PROBLEM DETAILS = Extract all lines in the data that contain the word "every".

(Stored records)
━━━━━━━━━━
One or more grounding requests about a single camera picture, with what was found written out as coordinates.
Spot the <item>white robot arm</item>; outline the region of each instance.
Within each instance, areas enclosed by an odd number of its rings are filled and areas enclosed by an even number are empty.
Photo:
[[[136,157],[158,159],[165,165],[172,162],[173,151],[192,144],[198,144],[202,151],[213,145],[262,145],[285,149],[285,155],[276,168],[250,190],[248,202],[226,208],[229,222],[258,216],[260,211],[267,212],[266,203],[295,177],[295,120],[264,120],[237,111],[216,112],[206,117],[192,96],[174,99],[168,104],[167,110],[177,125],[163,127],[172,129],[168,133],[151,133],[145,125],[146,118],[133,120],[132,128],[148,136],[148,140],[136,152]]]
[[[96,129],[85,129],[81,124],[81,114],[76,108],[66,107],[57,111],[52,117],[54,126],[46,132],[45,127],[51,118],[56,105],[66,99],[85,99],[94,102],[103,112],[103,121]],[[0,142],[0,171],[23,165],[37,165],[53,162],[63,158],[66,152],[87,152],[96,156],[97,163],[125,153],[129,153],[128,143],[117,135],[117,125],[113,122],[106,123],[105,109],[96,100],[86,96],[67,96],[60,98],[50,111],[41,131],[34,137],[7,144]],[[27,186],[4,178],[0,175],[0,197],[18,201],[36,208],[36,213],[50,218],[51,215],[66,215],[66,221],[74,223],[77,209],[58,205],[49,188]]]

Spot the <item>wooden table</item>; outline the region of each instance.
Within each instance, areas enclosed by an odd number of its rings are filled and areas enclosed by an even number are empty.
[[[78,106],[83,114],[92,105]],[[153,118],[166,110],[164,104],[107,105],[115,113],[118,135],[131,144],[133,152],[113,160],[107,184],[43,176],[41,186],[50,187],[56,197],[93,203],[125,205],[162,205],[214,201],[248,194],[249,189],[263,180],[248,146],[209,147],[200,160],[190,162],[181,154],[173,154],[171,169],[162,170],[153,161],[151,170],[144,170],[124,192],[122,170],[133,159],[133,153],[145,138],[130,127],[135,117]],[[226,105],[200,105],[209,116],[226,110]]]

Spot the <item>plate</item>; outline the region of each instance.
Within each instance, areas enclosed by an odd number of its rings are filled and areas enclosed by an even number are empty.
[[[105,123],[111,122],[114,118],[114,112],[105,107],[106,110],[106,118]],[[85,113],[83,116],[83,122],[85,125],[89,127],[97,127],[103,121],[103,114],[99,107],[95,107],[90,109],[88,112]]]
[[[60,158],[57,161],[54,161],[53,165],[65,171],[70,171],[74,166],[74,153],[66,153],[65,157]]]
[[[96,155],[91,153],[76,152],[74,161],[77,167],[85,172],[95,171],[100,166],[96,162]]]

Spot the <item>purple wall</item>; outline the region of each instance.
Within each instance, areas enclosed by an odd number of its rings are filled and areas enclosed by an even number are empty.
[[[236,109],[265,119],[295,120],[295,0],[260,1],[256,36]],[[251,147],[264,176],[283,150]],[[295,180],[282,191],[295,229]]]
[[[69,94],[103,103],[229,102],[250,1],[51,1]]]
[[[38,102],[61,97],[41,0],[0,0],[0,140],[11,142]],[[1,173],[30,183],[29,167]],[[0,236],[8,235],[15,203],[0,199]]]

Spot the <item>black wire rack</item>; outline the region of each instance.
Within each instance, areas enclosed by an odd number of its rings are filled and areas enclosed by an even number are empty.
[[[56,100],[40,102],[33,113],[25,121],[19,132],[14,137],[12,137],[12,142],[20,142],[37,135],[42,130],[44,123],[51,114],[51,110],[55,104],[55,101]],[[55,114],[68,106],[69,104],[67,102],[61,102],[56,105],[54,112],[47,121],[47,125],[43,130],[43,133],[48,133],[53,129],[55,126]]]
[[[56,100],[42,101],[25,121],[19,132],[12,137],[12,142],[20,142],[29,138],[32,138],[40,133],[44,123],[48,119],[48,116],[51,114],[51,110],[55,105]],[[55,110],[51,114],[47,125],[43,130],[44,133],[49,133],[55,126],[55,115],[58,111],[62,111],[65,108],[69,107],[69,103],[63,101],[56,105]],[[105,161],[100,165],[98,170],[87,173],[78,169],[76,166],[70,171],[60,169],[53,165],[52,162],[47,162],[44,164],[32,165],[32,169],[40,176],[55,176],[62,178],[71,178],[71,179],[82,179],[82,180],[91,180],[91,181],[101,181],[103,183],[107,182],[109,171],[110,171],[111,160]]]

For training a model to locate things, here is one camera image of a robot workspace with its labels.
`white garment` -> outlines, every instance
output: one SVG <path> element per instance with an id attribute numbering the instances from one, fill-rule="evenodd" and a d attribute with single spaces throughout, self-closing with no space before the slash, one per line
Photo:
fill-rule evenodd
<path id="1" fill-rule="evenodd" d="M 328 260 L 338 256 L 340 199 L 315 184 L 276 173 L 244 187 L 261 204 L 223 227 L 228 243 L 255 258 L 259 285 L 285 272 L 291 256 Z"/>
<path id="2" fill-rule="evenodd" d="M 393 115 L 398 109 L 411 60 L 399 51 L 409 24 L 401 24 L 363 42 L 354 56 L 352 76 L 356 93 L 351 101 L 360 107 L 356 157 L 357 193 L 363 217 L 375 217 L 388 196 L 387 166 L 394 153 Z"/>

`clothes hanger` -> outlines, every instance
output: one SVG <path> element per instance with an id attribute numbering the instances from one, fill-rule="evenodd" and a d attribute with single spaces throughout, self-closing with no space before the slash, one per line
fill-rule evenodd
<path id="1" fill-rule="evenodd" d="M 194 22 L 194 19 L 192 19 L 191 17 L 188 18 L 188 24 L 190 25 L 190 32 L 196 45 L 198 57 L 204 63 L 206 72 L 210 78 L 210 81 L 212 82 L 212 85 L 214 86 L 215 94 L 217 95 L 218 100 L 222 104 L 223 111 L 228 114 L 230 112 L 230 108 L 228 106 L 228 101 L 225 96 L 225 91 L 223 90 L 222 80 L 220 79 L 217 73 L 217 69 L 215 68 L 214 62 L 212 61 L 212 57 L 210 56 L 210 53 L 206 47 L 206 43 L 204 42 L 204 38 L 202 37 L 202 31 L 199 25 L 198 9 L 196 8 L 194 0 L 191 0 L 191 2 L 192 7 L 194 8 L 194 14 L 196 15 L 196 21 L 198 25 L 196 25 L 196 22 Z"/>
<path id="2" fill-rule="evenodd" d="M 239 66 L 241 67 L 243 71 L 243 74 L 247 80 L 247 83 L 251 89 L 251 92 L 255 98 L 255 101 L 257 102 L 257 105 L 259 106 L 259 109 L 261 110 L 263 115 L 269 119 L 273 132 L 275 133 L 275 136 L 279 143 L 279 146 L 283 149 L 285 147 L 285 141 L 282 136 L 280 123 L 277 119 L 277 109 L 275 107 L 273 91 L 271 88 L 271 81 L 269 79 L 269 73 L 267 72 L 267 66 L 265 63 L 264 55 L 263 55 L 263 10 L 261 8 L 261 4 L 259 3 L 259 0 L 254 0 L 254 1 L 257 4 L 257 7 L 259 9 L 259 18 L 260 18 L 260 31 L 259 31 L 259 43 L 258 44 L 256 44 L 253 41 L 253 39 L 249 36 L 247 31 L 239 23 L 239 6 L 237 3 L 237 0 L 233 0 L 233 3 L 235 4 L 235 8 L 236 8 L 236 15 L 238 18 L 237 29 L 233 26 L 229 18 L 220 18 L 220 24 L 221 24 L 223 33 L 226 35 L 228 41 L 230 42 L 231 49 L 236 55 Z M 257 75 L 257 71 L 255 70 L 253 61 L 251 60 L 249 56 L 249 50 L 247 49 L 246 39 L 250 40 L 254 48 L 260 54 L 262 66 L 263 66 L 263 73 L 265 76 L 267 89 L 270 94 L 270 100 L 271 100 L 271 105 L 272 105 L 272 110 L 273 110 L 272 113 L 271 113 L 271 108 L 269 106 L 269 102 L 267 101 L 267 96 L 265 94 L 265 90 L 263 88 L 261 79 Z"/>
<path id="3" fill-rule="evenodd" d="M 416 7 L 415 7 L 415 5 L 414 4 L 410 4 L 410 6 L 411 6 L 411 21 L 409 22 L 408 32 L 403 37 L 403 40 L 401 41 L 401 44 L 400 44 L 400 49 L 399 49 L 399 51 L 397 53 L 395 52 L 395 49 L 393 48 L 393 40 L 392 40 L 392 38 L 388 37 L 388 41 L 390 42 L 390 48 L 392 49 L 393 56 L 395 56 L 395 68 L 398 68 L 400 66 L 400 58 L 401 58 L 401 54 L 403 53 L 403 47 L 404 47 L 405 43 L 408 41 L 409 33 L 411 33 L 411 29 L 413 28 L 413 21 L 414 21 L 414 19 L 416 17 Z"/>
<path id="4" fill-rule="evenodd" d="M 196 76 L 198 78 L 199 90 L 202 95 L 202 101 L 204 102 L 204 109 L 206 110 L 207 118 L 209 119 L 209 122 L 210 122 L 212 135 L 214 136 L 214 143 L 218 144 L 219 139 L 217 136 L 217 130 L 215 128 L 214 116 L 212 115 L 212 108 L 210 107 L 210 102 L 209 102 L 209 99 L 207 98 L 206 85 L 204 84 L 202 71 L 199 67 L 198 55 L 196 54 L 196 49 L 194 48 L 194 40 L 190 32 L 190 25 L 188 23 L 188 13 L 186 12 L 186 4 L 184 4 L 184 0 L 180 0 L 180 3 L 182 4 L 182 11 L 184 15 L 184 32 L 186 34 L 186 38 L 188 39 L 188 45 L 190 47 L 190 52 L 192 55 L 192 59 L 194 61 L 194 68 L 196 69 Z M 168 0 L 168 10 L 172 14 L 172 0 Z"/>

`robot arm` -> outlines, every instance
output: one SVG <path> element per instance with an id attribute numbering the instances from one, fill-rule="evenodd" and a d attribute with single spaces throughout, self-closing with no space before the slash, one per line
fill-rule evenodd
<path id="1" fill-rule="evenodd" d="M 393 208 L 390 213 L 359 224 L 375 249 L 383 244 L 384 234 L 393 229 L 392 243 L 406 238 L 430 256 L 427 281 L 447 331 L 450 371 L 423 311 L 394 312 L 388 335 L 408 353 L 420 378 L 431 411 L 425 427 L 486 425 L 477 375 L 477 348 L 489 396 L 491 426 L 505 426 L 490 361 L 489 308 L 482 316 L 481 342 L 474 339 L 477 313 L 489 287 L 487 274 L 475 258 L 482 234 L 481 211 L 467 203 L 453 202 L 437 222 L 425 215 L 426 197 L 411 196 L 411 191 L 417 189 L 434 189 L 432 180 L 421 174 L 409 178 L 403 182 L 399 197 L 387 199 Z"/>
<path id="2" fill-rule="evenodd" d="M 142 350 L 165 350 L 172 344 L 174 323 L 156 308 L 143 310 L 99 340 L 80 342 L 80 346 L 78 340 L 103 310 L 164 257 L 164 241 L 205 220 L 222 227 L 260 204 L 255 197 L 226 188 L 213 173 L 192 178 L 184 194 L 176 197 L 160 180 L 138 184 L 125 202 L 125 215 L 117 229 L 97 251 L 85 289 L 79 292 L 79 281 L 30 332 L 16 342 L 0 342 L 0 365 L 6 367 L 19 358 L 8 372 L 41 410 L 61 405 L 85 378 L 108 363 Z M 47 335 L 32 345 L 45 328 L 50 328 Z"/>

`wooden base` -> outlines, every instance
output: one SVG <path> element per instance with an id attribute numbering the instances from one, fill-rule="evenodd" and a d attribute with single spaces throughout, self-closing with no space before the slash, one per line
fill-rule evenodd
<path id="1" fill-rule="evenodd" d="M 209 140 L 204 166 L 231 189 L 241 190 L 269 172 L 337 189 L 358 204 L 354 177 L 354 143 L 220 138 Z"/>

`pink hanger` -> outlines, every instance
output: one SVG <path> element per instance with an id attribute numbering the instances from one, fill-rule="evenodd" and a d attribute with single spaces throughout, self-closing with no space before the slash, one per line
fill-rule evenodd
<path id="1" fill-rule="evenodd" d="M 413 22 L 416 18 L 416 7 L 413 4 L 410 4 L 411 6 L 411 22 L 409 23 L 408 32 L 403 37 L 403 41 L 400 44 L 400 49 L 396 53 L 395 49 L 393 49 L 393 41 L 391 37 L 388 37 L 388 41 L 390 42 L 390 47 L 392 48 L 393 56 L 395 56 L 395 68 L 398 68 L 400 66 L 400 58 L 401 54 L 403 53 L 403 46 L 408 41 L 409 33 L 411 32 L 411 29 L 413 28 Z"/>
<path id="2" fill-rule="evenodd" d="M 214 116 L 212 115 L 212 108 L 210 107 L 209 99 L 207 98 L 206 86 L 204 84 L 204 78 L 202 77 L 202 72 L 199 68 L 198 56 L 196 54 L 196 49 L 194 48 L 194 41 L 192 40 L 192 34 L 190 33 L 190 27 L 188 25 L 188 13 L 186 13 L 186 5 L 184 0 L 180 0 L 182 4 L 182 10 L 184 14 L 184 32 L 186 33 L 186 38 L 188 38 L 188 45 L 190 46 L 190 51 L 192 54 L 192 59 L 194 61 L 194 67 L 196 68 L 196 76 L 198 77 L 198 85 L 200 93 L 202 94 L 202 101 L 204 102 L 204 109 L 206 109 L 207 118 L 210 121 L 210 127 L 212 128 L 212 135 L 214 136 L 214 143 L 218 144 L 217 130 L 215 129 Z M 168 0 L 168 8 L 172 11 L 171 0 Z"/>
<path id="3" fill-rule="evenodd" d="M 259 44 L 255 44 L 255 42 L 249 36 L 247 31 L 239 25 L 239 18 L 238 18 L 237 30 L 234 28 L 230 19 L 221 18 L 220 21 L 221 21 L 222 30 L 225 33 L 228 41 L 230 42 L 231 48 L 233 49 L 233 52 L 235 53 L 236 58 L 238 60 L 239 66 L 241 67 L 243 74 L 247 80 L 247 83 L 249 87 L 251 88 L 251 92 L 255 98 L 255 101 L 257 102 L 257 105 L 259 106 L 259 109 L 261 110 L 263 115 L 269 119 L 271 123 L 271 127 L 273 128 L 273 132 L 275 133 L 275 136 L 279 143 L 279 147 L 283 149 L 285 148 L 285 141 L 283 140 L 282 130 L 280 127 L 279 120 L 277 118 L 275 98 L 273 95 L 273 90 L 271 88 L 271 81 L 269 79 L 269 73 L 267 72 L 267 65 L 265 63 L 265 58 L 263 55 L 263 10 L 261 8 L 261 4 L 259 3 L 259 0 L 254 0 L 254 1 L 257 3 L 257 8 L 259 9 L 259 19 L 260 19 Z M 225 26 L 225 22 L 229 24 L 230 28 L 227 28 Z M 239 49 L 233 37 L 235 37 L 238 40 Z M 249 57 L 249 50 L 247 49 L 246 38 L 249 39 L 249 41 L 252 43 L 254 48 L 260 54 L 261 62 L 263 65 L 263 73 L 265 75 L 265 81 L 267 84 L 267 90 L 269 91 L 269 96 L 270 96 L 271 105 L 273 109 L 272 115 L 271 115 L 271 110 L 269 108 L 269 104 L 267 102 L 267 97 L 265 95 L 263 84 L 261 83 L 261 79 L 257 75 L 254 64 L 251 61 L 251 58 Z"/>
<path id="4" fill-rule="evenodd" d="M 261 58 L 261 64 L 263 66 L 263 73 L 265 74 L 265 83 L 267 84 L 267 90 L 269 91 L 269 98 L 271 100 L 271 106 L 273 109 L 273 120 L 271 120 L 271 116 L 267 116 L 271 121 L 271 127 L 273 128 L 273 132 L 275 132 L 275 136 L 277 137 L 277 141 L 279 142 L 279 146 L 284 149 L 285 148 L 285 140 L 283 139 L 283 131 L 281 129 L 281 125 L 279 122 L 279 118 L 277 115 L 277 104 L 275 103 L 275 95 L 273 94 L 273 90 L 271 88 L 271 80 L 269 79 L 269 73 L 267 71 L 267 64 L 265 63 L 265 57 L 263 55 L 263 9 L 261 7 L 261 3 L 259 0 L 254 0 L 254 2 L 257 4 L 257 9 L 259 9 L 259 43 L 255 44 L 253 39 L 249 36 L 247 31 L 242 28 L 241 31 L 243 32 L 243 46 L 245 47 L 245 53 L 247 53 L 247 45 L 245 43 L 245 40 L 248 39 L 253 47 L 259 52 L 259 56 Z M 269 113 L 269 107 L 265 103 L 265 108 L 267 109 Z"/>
━━━━━━━━━━
ANSWER FOR THE TASK =
`white garment` -> outlines, every instance
`clothes hanger` -> outlines, every instance
`robot arm` -> outlines, every instance
`wooden base` -> outlines, every instance
`pink hanger` -> outlines, every instance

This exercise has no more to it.